Task to complete → All lines in the material below that hold "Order" should be found and copied.

Dataset entries →
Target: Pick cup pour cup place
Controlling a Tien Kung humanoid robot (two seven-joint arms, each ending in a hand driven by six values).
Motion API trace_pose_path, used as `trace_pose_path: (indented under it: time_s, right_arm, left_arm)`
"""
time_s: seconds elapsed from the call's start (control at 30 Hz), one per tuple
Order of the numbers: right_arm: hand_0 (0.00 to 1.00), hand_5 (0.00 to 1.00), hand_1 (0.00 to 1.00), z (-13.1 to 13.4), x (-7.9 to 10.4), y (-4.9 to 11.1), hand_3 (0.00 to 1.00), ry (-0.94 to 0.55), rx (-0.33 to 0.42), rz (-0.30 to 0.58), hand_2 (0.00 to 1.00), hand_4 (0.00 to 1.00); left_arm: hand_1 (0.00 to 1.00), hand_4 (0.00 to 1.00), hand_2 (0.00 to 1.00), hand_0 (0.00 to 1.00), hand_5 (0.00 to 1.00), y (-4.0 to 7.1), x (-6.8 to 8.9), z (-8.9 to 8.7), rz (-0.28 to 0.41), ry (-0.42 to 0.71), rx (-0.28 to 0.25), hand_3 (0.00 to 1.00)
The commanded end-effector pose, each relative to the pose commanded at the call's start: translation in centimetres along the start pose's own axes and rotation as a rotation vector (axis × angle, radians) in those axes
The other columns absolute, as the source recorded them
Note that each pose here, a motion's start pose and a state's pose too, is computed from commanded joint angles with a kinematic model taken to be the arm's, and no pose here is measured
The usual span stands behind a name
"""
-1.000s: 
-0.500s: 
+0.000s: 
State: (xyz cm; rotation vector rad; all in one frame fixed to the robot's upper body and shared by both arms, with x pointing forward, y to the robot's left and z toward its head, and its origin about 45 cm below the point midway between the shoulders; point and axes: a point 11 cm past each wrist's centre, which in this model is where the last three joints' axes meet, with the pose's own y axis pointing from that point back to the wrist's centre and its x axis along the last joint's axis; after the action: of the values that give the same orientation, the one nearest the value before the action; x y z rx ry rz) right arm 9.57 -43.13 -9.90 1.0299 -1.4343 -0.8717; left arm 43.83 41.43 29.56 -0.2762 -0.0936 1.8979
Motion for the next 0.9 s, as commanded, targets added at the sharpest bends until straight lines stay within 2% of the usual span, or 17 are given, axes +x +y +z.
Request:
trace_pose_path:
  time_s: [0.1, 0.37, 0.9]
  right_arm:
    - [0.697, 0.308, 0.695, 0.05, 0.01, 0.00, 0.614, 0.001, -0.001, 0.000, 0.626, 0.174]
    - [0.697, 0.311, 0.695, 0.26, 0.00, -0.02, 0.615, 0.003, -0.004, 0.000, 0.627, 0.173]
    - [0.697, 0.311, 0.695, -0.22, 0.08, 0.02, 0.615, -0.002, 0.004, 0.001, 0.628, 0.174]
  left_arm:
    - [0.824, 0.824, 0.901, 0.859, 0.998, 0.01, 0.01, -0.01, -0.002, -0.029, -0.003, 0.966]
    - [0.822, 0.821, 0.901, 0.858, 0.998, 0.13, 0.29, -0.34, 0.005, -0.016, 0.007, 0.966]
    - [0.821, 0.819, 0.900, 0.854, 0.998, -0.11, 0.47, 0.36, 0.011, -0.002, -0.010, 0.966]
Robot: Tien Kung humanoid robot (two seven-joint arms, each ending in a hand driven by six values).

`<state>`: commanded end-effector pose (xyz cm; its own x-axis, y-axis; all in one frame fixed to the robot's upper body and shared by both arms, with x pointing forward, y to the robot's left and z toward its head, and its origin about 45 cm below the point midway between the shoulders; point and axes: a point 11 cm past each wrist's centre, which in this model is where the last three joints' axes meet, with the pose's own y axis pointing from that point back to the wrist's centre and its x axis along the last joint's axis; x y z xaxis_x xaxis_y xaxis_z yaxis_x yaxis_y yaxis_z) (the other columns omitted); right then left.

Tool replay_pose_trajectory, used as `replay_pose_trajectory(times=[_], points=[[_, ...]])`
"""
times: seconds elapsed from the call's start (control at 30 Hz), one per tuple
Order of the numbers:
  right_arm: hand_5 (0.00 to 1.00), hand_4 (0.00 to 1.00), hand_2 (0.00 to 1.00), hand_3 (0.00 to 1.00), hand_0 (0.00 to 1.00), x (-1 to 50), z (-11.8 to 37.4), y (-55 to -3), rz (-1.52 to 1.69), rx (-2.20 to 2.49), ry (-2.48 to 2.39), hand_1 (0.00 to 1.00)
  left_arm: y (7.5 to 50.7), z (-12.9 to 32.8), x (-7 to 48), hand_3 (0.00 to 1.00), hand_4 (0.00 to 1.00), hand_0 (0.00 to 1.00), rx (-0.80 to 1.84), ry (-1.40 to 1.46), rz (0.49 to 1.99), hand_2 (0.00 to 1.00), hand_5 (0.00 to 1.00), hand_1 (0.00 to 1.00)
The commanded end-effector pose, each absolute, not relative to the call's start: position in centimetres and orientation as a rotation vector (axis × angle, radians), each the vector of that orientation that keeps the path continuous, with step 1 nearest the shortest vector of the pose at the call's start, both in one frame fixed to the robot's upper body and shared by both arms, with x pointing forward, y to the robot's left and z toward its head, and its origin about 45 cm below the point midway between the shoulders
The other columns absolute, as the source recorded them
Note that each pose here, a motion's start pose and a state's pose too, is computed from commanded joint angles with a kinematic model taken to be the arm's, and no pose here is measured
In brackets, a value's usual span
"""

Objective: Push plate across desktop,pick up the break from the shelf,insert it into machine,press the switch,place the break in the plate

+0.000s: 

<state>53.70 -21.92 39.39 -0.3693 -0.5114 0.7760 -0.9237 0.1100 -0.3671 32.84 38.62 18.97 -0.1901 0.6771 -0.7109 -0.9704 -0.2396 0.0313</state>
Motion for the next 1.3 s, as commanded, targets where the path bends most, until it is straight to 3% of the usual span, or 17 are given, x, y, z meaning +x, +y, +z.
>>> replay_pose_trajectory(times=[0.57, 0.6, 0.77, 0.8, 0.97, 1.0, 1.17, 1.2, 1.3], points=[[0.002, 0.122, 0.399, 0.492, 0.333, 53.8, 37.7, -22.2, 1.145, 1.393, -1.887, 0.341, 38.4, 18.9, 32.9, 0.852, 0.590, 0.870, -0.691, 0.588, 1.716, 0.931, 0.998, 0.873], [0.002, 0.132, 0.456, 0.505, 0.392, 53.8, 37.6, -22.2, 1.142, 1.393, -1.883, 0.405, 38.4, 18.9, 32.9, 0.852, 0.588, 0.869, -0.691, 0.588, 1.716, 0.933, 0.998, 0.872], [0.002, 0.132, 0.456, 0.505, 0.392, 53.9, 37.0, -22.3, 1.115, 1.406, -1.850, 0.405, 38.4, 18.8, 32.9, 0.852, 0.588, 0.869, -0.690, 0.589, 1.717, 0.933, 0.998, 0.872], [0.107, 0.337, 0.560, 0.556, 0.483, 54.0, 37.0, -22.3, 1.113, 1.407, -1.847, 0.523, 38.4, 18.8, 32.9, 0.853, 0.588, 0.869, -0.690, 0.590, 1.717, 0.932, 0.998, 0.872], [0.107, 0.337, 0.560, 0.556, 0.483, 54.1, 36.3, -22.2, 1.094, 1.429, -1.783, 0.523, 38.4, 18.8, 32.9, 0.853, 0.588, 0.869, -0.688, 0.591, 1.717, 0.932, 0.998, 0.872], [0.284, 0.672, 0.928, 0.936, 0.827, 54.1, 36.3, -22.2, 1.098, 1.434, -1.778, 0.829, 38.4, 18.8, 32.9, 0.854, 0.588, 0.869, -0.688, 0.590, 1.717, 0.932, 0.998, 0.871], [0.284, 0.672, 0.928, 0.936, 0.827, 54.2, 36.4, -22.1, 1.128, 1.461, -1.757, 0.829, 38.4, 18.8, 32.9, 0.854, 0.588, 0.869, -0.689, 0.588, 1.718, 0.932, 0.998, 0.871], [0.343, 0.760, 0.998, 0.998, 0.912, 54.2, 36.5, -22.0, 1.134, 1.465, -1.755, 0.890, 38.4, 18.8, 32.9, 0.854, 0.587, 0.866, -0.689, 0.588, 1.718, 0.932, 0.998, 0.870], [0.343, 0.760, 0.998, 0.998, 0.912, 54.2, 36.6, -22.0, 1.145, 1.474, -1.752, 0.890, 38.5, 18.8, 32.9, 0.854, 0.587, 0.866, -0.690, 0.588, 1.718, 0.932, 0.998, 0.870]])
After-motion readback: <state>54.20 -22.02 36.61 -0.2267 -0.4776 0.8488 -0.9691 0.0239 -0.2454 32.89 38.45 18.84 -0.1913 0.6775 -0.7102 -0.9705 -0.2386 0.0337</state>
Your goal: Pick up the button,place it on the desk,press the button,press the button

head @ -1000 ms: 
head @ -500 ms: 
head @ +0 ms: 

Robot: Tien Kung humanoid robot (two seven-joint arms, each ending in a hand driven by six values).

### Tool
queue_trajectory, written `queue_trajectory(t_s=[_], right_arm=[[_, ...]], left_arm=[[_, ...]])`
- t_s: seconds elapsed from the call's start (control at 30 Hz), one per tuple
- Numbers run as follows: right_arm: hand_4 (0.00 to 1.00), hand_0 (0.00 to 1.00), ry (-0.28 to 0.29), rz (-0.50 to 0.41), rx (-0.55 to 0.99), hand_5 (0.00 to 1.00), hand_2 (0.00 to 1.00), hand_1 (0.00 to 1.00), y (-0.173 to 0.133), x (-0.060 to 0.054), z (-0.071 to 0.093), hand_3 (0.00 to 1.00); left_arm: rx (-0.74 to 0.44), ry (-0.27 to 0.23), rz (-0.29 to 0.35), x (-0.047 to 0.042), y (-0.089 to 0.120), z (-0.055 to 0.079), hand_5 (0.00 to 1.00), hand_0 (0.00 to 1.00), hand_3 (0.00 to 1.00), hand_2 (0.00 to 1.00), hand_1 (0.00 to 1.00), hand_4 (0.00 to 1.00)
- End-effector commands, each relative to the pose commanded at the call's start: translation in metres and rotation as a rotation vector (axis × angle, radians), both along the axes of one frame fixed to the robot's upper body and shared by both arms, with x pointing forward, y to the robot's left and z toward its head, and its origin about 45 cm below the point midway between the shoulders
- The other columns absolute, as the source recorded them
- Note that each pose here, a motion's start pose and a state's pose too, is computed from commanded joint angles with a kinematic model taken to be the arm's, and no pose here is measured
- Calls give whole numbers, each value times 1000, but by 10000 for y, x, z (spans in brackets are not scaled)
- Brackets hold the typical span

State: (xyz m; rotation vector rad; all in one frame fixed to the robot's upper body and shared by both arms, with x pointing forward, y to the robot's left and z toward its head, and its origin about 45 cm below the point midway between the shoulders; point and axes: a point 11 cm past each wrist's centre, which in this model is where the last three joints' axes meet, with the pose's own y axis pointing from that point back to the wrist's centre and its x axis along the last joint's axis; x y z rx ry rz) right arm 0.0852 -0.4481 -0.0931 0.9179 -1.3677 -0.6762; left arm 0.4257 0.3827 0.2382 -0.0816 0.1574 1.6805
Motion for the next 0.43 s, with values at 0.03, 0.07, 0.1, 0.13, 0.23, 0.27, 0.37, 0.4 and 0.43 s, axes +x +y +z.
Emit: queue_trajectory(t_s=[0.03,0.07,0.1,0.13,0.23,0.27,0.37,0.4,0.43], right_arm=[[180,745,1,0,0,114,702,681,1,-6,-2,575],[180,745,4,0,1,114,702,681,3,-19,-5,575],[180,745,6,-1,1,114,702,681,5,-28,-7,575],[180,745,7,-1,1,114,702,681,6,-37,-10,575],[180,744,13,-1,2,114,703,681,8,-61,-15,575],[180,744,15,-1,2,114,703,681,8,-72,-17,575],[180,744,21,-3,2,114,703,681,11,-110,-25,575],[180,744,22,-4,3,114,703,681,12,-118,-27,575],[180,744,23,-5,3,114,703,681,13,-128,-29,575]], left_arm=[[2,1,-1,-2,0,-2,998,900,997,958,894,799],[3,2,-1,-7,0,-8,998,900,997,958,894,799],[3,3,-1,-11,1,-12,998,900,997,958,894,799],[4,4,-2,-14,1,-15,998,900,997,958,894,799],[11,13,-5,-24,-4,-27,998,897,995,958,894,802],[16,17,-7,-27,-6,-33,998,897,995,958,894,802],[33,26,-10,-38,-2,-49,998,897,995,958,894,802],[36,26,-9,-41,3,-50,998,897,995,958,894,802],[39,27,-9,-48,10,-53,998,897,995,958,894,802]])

Final answer →
Order of the numbers: right_arm: hand_0 (0.00 to 1.00), hand_5 (0.00 to 1.00), hand_1 (0.00 to 1.00), z (-13.1 to 13.4), x (-7.9 to 10.4), y (-4.9 to 11.1), hand_3 (0.00 to 1.00), ry (-0.94 to 0.55), rx (-0.33 to 0.42), rz (-0.30 to 0.58), hand_2 (0.00 to 1.00), hand_4 (0.00 to 1.00); left_arm: hand_1 (0.00 to 1.00), hand_4 (0.00 to 1.00), hand_2 (0.00 to 1.00), hand_0 (0.00 to 1.00), hand_5 (0.00 to 1.00), y (-4.0 to 7.1), x (-6.8 to 8.9), z (-8.9 to 8.7), rz (-0.28 to 0.41), ry (-0.42 to 0.71), rx (-0.28 to 0.25), hand_3 (0.00 to 1.00)
Order of the numbers:

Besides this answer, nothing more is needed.